Hoy en día, los medios están obsesionados con medir y conocer a sus audiencias. Es posible lograr esto con herramientas que arrojan cifras en tiempo real, casi como si fueran tableros de videojuegos. El objetivo que buscan los medios a través del uso de esta tecnología es claro: lograr que las personas lean, escuchen o vean sus contenidos, pero -sobre todo- que los compartan con sus amigos y conocidos.

“Pero la gente no comparte voces tranquilas. Comparten voces fuertes. Comparten un trabajo que les conmueve, que les ayuda a expresar a sus amigos quiénes son y cómo se sienten”, afirma Klein. Las audiencias quieren demostrar a qué grupos pertenecen y distanciarse de aquellos a los que no.

Klein analiza el caso del éxito de Buzzfeed, un medio de comunicación nativo digital centrado en la producción y el seguimiento de contenido viral. Señala que Buzzfeed logró encontrar un estilo de titular que apunta a señalar claramente la identidad de sus lectores. Y, en ese sentido, afirma: “una identidad, una vez adoptada, es más difícil de cambiar que una opinión. Una identidad que te une a una comunidad que te importa es costosa y dolorosa de abandonar, y tu mente hará todo lo posible para evitar abandonarla”.

-Leer sobre “el otro lado” no cambia nuestras mentes

“A muchas personas les preocupa que los medios modernos generen polarización al encerrarnos en cámaras de eco. Nos hemos creído el cuento de que escuchar información que solo nos dice qué tan acertados somos nos hace más extremos”, dice Klein antes de proceder a derrumbar este mito. El periodista cita una investigación realizada en 2017, la más extensa de este tipo.

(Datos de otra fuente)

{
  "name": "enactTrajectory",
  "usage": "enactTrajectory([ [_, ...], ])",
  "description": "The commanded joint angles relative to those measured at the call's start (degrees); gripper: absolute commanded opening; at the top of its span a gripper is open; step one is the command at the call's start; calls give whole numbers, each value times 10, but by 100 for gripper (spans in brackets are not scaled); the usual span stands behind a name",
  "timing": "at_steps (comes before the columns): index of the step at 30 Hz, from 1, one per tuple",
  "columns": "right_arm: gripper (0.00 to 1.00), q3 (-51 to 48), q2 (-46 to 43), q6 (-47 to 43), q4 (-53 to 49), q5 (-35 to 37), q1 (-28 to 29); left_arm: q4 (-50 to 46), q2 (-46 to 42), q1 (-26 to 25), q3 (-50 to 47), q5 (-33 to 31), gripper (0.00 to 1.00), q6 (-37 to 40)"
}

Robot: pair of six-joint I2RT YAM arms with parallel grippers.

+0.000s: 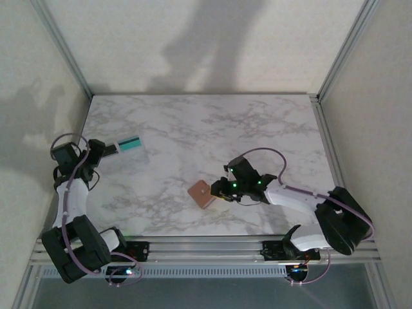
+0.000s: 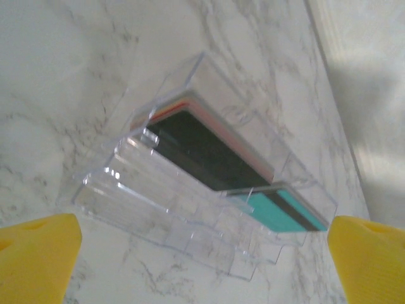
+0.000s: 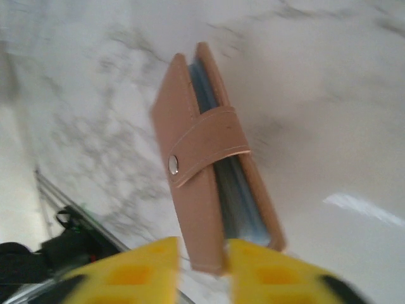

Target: Put the credit cards into the card holder

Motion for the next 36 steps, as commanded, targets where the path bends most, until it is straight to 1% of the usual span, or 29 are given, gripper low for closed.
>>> enactTrajectory([
  [1,41,0,-50,-39,-89,49,4,10,4,4,20,-23,100,-5],
  [2,45,15,-61,-61,-110,68,3,14,16,4,27,-20,100,-2],
  [4,49,57,-67,-104,-141,102,4,8,48,4,53,-17,100,16],
  [7,54,124,-30,-157,-134,117,4,-22,102,4,102,-47,100,39],
  [9,57,166,16,-176,-92,100,3,-28,130,5,127,-52,100,46],
  [11,64,218,87,-186,-44,72,4,-36,155,6,149,-65,100,40],
  [14,68,300,193,-175,22,47,6,-46,202,4,188,-54,100,44],
  [16,68,359,257,-181,45,44,12,-56,233,4,210,-47,100,47],
  [22,66,544,423,-255,31,48,40,-86,312,-4,261,0,100,73],
  [25,65,624,490,-290,16,73,57,-87,332,-13,266,9,100,77],
  [28,65,707,555,-298,-11,91,66,-72,339,-22,254,23,100,68],
  [33,66,809,633,-302,-37,94,71,-49,342,-52,226,65,100,59],
  [36,66,825,645,-304,-45,95,71,-41,340,-78,211,75,100,61],
])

Los resultados demostraron que luego de un mes de exponer a demócratas y republicanos a voces populares y autorizadas del otro lado, los encuestados se polarizaron más, no menos.

Luego, señala Klein, a pesar de que existe evidencia de que la estructuración de interacciones colaborativas positivas puede promover la comprensión, hoy en día encontramos poco de este tipo de contenido en los medios políticos o en las redes sociales. “La mayoría de los medios políticos ni siquiera están diseñados para la persuasión (…) la mayor parte de los medios políticos están escritos para el lado que ya está de acuerdo con el autor”.

En ese sentido, lanza una alerta a otros periodistas: “nos volvemos más polarizados cuando pasamos nuestro tiempo en entornos polarizados. Lo he visto en mí mismo, y lo he visto en otros: cuando buscamos retweets, o cuando nuestra forma principal de comentarios de la audiencia proviene de usuarios de redes sociales muy partidistas, esto lleva a que de una manera sutil pero importante se deforme nuestro juicio sobre las noticias. Cambia a quién cubrimos y qué historias perseguimos. Y cuando cubrimos la política de una manera más polarizada, anticipándonos o absorbiendo los gustos de una audiencia más polarizada, creamos una realidad política más polarizada.”

-Los medios no reflejan la realidad, la crean

Klein señala que a pesar de que muchos creen que los medios son un espejo de la realidad, al final, estos terminan creando una paralela. “La realidad es demasiado vasta para caber en nuestro espejo”, agrega con humor.

Sin embargo, dice el periodista del New York Times, durante mucho tiempo se nos ha vendido la idea de que los medios cubren aquellos hechos que cumplen con los criterios de noticiabilidad como si esto eliminara la responsabilidad de quienes seleccionan qué cubrir y qué no cubrir.

Hoy en día es necesario reflexionar sobre este tema porque, como dice Klein, “los medios políticos están sesgados, pero no tanto hacia la izquierda o la derecha, sino hacia los ruidosos, escandalosos, coloridos, inspiradores, conflictivos. Se inclina hacia las historias y figuras políticas que activan nuestras identidades, porque está predispuesto y depende de la fracción del país con las identidades políticas más intensas”.